Ph.D., chemistry and chemical biology, Northeastern University (2018)
B.S., chemistry, biochemistry concentration, Warren Wilson College (2012)

Professional Training and Experience

Postdoctoral fellow, Vanderbilt University (2023–2024)

Howard Hughes Medical Institute postdoctoral fellow, University of California, Berkeley (2018–2023)

Visiting scientist, National Cancer Institute (2015) 

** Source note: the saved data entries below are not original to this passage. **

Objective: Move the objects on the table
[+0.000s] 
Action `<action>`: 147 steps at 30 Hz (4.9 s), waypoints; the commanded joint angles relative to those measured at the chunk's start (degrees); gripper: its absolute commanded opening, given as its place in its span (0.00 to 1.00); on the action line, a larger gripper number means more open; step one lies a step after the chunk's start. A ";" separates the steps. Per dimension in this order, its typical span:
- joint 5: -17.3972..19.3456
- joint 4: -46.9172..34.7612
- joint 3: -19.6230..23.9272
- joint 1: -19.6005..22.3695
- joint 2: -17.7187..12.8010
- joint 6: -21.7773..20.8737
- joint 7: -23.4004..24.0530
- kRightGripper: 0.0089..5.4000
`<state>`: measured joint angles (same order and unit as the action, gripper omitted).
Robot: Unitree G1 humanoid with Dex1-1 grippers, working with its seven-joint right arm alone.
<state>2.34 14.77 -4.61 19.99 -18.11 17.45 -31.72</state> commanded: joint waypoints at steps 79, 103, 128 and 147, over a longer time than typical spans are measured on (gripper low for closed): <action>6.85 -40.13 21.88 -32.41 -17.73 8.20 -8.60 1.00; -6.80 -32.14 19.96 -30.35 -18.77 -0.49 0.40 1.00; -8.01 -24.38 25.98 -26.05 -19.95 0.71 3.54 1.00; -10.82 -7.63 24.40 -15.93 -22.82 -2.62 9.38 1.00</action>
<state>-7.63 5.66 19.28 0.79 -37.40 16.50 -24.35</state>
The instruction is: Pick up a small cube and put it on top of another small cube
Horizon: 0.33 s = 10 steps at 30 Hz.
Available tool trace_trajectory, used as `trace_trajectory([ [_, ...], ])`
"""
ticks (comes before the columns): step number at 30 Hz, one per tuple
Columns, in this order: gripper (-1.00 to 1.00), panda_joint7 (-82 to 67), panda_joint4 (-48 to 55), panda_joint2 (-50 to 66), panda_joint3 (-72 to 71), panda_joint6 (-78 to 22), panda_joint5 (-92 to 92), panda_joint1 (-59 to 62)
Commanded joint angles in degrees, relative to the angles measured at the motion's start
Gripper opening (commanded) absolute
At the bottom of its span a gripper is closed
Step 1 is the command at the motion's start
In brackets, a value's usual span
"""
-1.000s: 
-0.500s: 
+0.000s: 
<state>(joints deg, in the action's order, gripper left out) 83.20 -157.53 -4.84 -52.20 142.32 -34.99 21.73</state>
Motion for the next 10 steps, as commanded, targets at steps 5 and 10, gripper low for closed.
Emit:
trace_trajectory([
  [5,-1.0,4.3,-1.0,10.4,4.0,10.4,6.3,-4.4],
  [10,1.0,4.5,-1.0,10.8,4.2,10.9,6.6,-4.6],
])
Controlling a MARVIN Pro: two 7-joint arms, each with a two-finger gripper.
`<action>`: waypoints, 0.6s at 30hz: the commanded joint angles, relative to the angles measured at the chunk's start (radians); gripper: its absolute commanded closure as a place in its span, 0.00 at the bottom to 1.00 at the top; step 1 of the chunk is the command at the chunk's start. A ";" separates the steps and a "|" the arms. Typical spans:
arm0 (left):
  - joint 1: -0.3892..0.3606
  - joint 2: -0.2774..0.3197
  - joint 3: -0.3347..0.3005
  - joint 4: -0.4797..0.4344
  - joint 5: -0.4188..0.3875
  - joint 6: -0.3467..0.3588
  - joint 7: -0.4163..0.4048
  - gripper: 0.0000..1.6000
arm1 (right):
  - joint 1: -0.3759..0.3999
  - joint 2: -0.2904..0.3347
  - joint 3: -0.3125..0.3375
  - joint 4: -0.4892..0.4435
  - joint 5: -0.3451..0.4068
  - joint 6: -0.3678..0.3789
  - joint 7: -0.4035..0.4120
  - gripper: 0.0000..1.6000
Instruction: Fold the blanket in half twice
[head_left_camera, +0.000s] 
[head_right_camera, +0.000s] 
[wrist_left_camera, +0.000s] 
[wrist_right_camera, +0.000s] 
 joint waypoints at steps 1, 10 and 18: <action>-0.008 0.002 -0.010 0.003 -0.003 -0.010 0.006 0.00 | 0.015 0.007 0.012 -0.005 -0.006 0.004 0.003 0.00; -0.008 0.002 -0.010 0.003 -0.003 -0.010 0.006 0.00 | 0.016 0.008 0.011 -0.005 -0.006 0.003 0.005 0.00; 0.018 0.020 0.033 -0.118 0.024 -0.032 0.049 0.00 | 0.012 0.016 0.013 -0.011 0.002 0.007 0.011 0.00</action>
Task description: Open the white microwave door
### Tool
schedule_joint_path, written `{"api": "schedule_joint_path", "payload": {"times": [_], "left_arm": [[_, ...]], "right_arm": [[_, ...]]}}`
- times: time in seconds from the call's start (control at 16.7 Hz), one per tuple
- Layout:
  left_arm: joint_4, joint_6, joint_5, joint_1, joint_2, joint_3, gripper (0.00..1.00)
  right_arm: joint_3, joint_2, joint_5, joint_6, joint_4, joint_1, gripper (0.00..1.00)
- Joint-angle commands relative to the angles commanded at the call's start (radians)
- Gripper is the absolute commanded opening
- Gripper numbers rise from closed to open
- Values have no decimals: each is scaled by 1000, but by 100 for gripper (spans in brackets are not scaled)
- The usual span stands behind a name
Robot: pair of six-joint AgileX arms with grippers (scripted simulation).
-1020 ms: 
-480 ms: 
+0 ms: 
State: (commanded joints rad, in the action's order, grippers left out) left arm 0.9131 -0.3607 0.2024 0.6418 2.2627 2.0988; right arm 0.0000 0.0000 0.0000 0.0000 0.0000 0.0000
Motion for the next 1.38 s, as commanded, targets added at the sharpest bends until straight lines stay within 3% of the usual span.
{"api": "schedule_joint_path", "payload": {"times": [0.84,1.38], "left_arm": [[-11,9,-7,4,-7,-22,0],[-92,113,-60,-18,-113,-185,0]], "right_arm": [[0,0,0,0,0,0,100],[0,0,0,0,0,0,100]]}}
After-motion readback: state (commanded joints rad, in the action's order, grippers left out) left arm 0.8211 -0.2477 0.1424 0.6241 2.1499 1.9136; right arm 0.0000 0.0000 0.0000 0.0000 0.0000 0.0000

NSF-REU researcher, Wellesley College (2011)

Research Interests

Professor Marcus's research has focused (and will focus in the future) on how proteins evolve new biological roles—particularly ATPase and GTPase hydrolytic enzymes. Both classes of proteins likely share a common ancestor but have adapted to distinct functions within cell biology. ATPases more often perform mechanical work, while GTPases frequently act as signaling switches, despite both functioning through nucleotide hydrolysis.  Differences in biological outcomes can originate from the unique biochemical and structural characteristics encoded within a protein's sequence. For example, changes to a sequence can modify how a protein moves, or how a protein interacts with other biological partners to propagate biological events.  How these characteristics change over time is reflected in the relationships of protein sequences within an evolutionary track. 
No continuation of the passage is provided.